Despite their apprehension at a meeting back in March, senior elected members of the Labour-run authority have now backed the transfer after further officer work found there could be more benefits than previously thought.

Newport is the latest authority in Gwent to decide to move its leisure services into trust control – with Torfaen having already taken the plunge and Blaenau Gwent set to establish its own in the summer – as councils try to find new ways of providing services amid swinging cuts.

Officers will now go and develop a business plan for the trust and have been given the authority to put the new organisation into operation.

If all goes well the new body could be operational by 2015, with around 500 council employees to be transferred over.

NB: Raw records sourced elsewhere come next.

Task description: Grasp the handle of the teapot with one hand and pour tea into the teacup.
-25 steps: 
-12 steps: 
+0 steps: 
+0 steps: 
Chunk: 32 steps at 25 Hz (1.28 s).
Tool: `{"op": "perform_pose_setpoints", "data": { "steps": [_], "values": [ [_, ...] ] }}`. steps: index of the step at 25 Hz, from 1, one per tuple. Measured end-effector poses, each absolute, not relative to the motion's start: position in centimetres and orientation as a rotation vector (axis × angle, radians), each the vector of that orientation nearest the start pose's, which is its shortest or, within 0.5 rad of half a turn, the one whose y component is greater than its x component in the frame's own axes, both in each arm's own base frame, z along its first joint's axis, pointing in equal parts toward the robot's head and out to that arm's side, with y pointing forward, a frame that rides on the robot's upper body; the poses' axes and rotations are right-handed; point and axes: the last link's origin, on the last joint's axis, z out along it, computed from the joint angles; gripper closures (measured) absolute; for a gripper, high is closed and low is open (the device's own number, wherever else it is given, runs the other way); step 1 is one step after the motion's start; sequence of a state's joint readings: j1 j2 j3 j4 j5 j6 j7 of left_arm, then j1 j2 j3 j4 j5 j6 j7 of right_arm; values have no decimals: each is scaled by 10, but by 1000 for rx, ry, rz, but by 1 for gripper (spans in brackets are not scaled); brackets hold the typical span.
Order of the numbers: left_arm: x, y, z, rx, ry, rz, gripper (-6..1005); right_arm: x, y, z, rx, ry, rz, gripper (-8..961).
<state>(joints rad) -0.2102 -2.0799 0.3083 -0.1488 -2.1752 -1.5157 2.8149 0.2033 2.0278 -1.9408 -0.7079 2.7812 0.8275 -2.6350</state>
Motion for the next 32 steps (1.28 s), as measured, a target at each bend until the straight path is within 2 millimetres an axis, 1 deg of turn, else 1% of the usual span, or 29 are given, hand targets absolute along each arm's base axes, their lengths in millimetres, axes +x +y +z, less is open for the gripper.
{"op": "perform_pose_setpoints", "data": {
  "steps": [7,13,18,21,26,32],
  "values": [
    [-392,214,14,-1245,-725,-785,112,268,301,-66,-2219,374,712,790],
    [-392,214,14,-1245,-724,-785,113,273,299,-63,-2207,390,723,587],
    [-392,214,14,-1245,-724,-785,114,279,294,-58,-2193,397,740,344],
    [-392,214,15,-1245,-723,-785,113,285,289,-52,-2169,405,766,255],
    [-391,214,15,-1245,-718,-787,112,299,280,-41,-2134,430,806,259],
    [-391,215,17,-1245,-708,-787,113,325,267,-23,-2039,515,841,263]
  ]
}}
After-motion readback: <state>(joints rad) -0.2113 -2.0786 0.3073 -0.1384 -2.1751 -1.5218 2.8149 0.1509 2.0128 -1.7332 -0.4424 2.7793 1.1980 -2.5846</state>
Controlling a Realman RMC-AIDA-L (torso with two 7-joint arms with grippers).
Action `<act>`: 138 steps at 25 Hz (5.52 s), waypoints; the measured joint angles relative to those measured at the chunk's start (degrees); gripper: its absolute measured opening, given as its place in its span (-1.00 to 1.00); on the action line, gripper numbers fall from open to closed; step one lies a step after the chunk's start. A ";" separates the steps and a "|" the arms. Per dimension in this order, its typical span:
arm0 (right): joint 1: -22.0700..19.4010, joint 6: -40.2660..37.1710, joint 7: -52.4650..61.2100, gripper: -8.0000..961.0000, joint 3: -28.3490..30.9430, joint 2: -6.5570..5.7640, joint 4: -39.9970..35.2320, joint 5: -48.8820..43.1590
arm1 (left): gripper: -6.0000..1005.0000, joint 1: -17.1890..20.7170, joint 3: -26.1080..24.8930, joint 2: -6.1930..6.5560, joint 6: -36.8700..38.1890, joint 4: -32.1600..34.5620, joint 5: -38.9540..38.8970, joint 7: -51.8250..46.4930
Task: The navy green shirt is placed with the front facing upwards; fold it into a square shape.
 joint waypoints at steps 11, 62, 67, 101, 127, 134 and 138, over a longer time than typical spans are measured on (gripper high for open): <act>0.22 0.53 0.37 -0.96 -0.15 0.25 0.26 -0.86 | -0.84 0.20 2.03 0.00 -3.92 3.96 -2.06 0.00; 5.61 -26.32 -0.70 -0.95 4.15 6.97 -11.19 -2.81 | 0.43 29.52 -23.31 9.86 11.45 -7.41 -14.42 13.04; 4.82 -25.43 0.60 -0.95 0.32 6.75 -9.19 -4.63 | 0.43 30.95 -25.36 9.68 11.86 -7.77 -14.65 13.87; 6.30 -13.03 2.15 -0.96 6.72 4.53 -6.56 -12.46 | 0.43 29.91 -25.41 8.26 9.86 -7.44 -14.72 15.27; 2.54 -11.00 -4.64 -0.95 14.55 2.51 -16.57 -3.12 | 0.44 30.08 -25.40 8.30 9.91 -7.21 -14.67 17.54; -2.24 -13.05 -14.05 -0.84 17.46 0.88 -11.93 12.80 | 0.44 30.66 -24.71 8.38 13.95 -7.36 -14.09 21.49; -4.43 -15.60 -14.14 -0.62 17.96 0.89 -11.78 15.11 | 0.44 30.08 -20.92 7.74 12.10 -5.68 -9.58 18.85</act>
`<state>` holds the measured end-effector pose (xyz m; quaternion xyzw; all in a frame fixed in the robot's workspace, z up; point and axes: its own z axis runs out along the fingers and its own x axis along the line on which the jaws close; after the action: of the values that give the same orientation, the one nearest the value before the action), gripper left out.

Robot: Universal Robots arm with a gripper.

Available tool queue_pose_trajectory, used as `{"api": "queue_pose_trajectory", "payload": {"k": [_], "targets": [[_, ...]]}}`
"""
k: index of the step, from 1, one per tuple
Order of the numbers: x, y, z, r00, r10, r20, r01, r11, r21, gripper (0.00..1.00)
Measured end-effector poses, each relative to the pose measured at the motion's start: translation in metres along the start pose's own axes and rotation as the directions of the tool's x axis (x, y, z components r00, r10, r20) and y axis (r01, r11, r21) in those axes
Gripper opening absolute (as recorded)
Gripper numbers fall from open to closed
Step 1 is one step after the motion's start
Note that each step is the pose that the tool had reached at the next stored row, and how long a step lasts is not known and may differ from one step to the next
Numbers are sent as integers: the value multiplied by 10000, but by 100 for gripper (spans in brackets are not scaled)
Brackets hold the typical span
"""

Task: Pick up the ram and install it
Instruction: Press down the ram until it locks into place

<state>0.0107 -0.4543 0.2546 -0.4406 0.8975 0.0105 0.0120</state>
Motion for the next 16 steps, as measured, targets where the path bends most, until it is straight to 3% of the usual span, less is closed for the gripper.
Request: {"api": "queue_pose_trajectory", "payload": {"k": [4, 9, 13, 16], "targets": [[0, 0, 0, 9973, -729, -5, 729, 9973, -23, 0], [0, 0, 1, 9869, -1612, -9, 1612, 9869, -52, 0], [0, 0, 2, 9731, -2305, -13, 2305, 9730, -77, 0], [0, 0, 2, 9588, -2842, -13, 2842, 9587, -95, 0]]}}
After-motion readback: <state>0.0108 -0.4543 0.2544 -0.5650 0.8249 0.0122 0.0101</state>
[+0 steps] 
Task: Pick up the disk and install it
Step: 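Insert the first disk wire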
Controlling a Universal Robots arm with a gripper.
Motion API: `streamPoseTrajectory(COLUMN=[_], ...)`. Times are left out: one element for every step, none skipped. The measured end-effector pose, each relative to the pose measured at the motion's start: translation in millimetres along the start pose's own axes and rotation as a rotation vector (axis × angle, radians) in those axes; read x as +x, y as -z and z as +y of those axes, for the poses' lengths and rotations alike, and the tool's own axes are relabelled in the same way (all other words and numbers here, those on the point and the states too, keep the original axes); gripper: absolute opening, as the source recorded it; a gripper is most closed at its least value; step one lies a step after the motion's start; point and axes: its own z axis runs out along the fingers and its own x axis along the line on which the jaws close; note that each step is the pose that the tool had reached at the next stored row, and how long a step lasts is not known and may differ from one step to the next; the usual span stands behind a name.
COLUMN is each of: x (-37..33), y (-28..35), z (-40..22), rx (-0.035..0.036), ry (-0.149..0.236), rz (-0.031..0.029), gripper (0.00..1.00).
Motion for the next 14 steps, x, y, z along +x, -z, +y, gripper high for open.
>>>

Facilities involved include Newport Centre, the Velodrome, the Active Living Centre in Bettws and Newport Stadium.

Newport Council leader Bob Bright said the officers’ work had “made them more comfortable with the process.”

“We’ve examined it in detail. We’re recommending this is the best model for Newport individual situation,” he said.

Leisure and culture cabinet member Debbie Wilcox told cabinet that extra scrutiny work by officers, requested by cabinet in March, found that there would be more benefits for going with the trust option.

It is hoped that the trust will make a saving of £412,000 thanks to relief on business rates.

There had been concern from cabinet in March that this was a small amount of money – but after the meeting Cllr Wilcox told the Argus: “We’d brought up further savings in terms of VAT”.

She said: “The key is in the name of the organisation, it’s a non-profit distributing organisation. We’re not selling it to the highest bidder, we’re not going to the private sector.

“We’re handing over a really good set of services... We’ve already got a good set of kit, we want to make it better.”

The Argus asked if the new trust could sell off the services. “It won’t happen,” Cllr Wilcox said.

Cllr Wilcox said she noted concerns from Labour backbencher Cllr Chris Evans over the trust avoiding tax: “We’re never ever going to do anything that is outside the realms of what we’re allowed to do. Perhaps it was just a little bit of political naivety on his part.”

Cllr Wilcox added Newport council would still own the assets of the trust and have representation on the board.

Rogerstone Cllr Chris Evans said: “I wouldn’t say we were naive. It’s important to note the policy review group, of which I was part of, was set up to look independently and non-politically at leisure trusts and we recommended the model be accepted, despite voicing some concerns.”

The trust has cross party support – Tory group leader Cllr Matthew Evans said: “Clearly if we can run services for a similar quality for less money, in this day and age the alternative is trying to find hundreds of thousands of pounds of cuts elsewhere.”